## Problem to work on:
Would you reproduce the listing exactly, leaving nothing out?

Given material below:

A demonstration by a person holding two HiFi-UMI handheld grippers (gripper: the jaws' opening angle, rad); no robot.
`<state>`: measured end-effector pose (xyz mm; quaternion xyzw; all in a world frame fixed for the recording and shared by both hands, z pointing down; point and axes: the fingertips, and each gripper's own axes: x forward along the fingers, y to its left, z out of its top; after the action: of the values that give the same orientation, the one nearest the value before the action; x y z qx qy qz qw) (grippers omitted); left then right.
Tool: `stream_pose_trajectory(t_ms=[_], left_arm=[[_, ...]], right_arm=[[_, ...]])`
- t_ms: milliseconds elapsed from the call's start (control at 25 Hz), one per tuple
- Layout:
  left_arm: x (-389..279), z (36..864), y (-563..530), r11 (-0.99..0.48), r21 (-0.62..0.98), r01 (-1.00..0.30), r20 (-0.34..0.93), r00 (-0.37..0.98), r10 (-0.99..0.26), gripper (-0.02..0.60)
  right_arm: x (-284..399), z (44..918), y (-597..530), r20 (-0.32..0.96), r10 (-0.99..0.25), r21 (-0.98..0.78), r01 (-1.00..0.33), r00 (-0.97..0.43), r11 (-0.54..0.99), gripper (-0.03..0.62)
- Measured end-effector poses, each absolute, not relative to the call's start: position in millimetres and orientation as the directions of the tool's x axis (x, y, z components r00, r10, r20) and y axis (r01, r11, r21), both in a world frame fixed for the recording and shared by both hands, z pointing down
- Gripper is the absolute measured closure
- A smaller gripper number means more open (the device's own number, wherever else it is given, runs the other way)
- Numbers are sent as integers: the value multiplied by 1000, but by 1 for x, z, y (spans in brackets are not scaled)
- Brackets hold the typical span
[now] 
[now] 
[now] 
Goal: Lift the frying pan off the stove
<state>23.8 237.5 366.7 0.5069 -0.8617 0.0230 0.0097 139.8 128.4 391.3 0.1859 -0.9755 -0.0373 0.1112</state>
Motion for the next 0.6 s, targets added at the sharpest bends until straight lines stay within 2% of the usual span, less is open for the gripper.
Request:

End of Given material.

## Exercise answer:
A demonstration by a person holding two HiFi-UMI handheld grippers (gripper: the jaws' opening angle, rad); no robot.
`<state>`: measured end-effector pose (xyz mm; quaternion xyzw; all in a world frame fixed for the recording and shared by both hands, z pointing down; point and axes: the fingertips, and each gripper's own axes: x forward along the fingers, y to its left, z out of its top; after the action: of the values that give the same orientation, the one nearest the value before the action; x y z qx qy qz qw) (grippers omitted); left then right.
Tool: `stream_pose_trajectory(t_ms=[_], left_arm=[[_, ...]], right_arm=[[_, ...]])`
- t_ms: milliseconds elapsed from the call's start (control at 25 Hz), one per tuple
- Layout:
  left_arm: x (-389..279), z (36..864), y (-563..530), r11 (-0.99..0.48), r21 (-0.62..0.98), r01 (-1.00..0.30), r20 (-0.34..0.93), r00 (-0.37..0.98), r10 (-0.99..0.26), gripper (-0.02..0.60)
  right_arm: x (-284..399), z (44..918), y (-597..530), r20 (-0.32..0.96), r10 (-0.99..0.25), r21 (-0.98..0.78), r01 (-1.00..0.33), r00 (-0.97..0.43), r11 (-0.54..0.99), gripper (-0.03..0.62)
- Measured end-effector poses, each absolute, not relative to the call's start: position in millimetres and orientation as the directions of the tool's x axis (x, y, z components r00, r10, r20) and y axis (r01, r11, r21), both in a world frame fixed for the recording and shared by both hands, z pointing down
- Gripper is the absolute measured closure
- A smaller gripper number means more open (the device's own number, wherever else it is given, runs the other way)
- Numbers are sent as integers: the value multiplied by 1000, but by 1 for x, z, y (spans in brackets are not scaled)
- Brackets hold the typical span
[now] 
[now] 
[now] 
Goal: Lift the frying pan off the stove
<state>23.8 237.5 366.7 0.5069 -0.8617 0.0230 0.0097 139.8 128.4 391.3 0.1859 -0.9755 -0.0373 0.1112</state>
Motion for the next 0.6 s, targets added at the sharpest bends until straight lines stay within 2% of the usual span, less is open for the gripper.
Request:

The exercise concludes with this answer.